Copy nothing but the lines running from the one containing "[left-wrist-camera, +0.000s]" through the end of the listing below. Drop the pictures.

•••

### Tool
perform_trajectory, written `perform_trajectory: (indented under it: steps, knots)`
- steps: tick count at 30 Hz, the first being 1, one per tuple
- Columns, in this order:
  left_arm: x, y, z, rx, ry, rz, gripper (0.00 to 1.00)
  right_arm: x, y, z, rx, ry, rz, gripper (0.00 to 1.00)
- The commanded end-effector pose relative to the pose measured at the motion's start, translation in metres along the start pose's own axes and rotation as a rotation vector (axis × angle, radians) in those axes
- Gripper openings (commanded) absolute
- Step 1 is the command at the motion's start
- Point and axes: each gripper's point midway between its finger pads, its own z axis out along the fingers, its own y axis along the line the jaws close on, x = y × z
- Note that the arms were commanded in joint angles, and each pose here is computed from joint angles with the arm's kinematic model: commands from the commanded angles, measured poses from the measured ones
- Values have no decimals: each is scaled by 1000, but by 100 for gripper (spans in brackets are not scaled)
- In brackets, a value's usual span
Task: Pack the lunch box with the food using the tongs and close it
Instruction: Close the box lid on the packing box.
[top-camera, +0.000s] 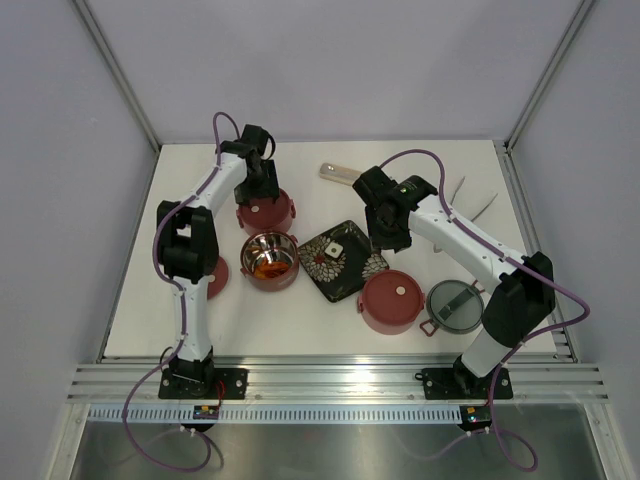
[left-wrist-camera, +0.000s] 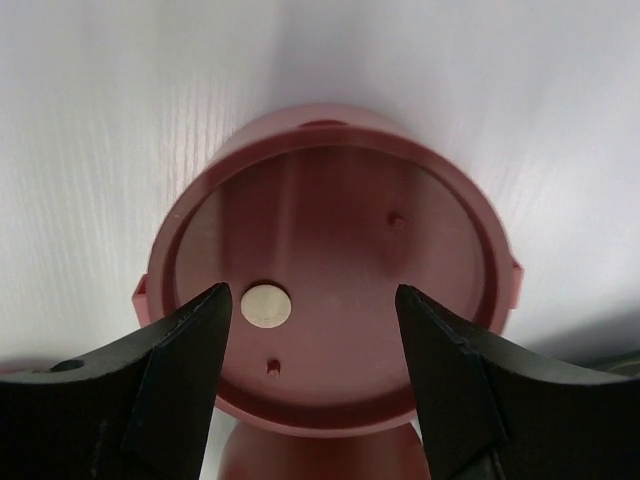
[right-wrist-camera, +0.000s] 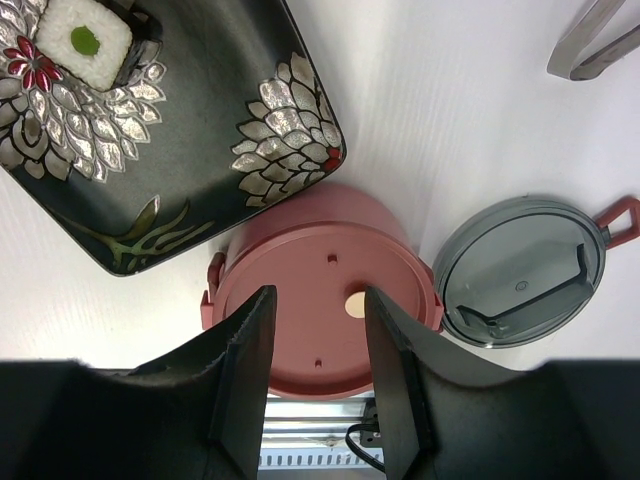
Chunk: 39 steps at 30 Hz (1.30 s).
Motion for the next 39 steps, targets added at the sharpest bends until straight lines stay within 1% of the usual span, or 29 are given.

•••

> EXERCISE OUTPUT
[left-wrist-camera, +0.000s] 
[right-wrist-camera, +0.000s] 
Chunk: 39 steps at 30 Hz (1.30 s).
Motion for the next 39 steps, targets added at the sharpest bends until straight lines stay within 1% of the usual span, or 29 are given.

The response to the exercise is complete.